In March of 2011, a devastating earthquake and tsunami wiped out significant manufacturing operations in Japan. Production was curtailed and many U.S. manufacturers had to wait for components or find alternate sourcing. A few months later, Japan is no longer front page news. Does that indicate that production is returning to normal? Of course, it’s not that simple.
There are some bright spots. Manufacturing seems to be recovering faster than anticipated, particularly in the auto industry. Toyota is hiring 4,000 workers to help “catch up” production and resume normal operations one month earlier than planned. Other auto makers and manufacturers also are rebounding faster than expected.
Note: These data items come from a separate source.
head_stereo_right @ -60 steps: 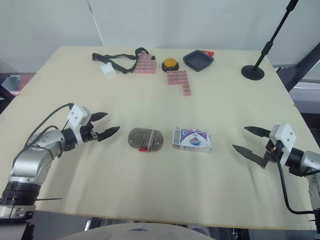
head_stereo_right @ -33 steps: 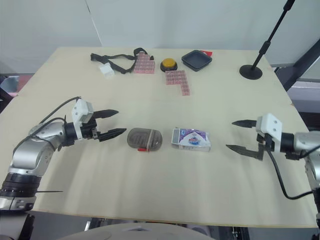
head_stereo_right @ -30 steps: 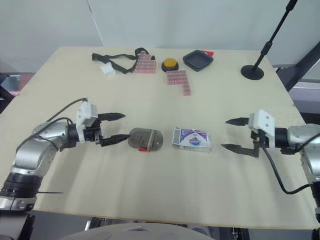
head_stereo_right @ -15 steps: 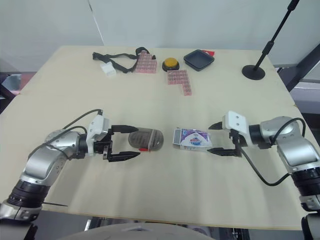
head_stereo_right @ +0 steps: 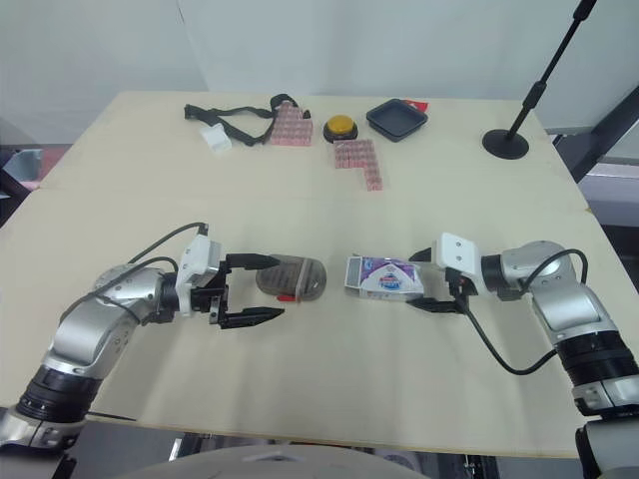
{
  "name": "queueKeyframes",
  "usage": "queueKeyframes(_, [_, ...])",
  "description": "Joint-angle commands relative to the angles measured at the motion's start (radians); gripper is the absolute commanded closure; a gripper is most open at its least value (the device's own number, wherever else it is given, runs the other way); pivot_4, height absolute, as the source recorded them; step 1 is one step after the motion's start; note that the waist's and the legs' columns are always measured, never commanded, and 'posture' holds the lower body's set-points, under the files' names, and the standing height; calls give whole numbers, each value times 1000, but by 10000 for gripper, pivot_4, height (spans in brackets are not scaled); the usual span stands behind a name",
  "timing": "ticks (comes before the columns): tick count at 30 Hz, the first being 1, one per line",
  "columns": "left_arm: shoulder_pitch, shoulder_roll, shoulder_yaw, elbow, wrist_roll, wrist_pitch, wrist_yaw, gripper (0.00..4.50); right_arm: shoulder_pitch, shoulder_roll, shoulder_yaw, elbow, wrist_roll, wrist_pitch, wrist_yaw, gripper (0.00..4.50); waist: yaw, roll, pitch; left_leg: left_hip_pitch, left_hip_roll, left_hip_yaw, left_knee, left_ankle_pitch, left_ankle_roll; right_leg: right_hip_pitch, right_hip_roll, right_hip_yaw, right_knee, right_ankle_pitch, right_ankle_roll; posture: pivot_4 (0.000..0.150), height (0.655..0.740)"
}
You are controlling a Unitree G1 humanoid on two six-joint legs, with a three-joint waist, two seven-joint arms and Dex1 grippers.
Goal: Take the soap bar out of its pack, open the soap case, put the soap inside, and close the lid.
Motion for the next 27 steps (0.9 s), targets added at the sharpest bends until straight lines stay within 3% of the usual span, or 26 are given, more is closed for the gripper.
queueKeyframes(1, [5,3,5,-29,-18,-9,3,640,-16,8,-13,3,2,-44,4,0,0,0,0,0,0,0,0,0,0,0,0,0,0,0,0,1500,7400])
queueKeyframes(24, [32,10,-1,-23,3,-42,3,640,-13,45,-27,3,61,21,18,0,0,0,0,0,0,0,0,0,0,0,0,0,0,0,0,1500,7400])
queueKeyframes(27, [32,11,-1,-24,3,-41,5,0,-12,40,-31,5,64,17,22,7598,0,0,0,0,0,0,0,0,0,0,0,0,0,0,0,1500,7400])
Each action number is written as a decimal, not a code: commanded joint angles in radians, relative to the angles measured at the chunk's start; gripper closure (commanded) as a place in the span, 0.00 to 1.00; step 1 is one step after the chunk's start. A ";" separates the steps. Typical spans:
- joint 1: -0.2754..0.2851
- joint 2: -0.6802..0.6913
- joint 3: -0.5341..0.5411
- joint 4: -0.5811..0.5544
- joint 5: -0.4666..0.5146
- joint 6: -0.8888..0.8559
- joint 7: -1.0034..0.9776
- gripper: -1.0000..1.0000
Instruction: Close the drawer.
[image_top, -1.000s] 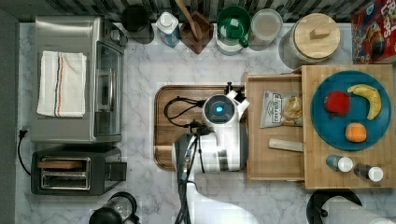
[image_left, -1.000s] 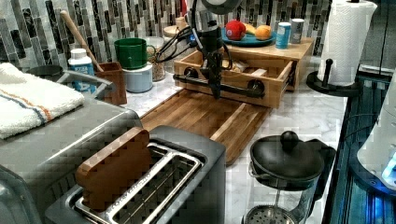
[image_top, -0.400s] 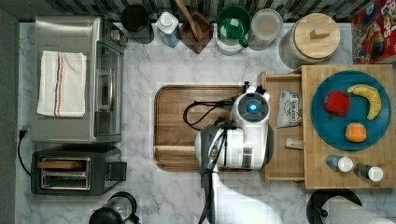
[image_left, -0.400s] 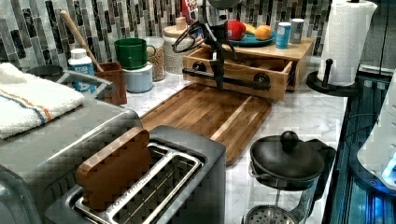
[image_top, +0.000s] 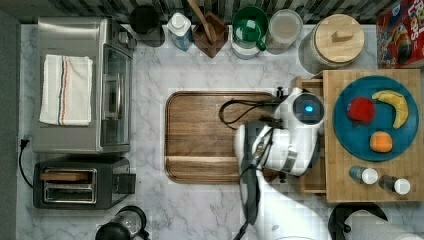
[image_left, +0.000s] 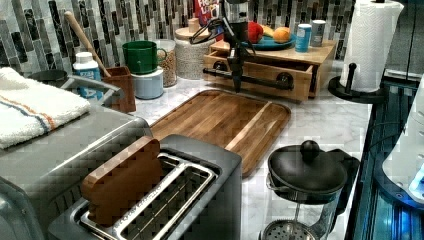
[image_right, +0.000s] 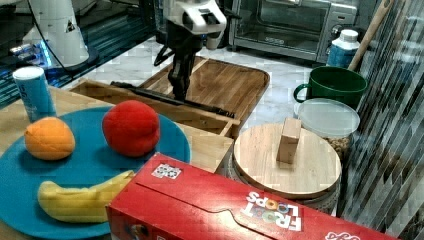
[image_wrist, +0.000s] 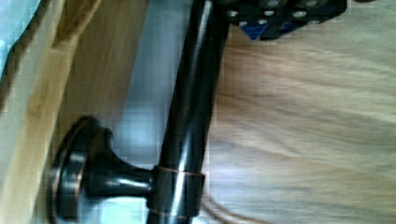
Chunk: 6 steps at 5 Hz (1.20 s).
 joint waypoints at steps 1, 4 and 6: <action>-0.091 0.036 -0.192 0.214 -0.119 0.099 -0.020 1.00; -0.081 0.006 -0.201 0.186 -0.101 0.086 -0.038 1.00; -0.084 0.006 -0.198 0.186 -0.102 0.086 -0.037 1.00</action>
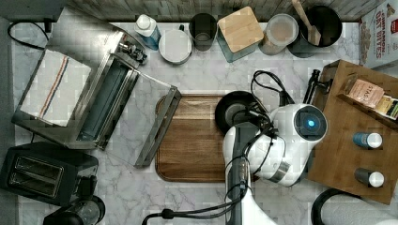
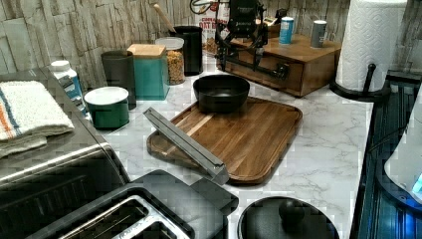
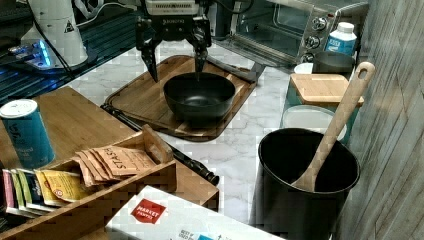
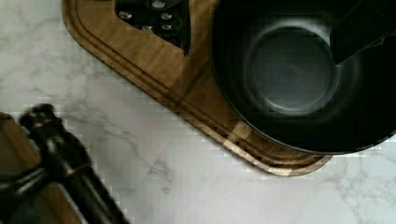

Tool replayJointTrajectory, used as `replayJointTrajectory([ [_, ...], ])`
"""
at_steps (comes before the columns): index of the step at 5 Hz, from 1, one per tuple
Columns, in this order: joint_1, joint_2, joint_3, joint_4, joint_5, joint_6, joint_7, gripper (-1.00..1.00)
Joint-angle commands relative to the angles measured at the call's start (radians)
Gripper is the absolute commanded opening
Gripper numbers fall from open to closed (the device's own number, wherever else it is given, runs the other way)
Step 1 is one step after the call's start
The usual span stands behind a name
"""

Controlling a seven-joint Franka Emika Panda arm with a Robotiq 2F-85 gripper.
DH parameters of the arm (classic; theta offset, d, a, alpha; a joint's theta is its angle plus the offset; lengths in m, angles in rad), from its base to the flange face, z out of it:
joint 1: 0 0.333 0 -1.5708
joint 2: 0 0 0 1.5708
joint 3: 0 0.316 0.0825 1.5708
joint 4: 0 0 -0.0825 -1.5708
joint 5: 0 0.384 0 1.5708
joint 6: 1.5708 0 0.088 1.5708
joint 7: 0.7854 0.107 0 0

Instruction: Pick up the bowl.

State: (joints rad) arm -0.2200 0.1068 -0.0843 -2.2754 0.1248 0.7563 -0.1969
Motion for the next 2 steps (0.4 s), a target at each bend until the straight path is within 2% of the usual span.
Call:
replayJointTrajectory([
  [1, -0.015, 0.053, -0.023, 0.018, 0.012, -0.045, 0.045, 1.0],
  [2, -0.024, 0.068, -0.016, 0.015, 0.043, 0.006, 0.003, 1.0],
])
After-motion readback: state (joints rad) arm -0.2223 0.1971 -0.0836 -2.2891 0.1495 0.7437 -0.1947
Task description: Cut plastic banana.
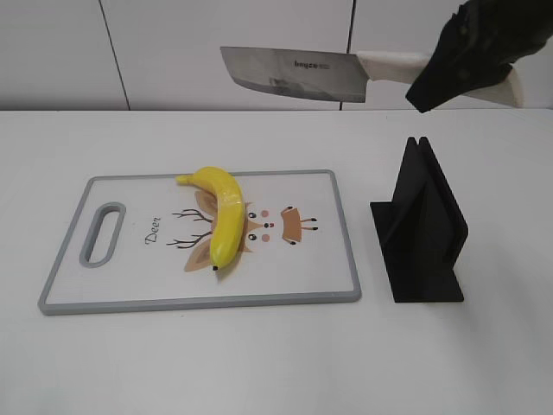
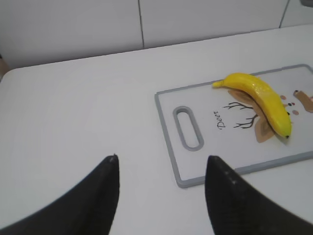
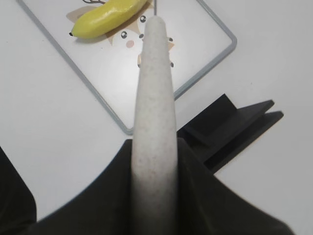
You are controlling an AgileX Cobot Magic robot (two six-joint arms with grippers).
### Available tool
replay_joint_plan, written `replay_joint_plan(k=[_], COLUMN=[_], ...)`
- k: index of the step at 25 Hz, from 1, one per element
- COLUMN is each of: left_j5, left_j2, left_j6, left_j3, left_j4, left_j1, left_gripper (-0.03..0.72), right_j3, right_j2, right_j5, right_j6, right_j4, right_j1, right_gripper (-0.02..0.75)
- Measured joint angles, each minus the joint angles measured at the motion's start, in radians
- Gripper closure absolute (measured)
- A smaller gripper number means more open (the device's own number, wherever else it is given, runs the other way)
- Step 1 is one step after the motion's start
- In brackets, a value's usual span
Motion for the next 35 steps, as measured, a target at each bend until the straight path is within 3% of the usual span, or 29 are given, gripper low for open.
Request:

Recently, more than 100 of Japan’s largest companies were asked about the state of the economy. About 70% of the firms believed that the Japanese economy will improve in the near term but that power supply, strong currency and political fighting over reconstruction will continue to cause difficulties. Many Japanese manufacturers have announced major in-country capital spending plans. There is a lot to rebuild, and debt levels are rising fast as infrastructure is restored. At the same time, firms are investing significant capital in production facilities outside of Japan. They are also outsourcing the purchase of some component parts (particularly in U.S. facilities).
The yen remains strong, making it difficult for cost-effective inbound investment and raising the cost of Japanese products in the U.S. and other markets. Will the next Japanese government and the Bank of Japan be able to stimulate growth and control monetary policy while reducing (cautiously) the value of the yen? Although Japan’s economy shrunk again last quarter, the contraction was less than expected. While Japan continues to make progress, ultimately, global economic conditions may outweigh the local country concerns. Japan may be an island, but it is still just one piece of the global puzzle.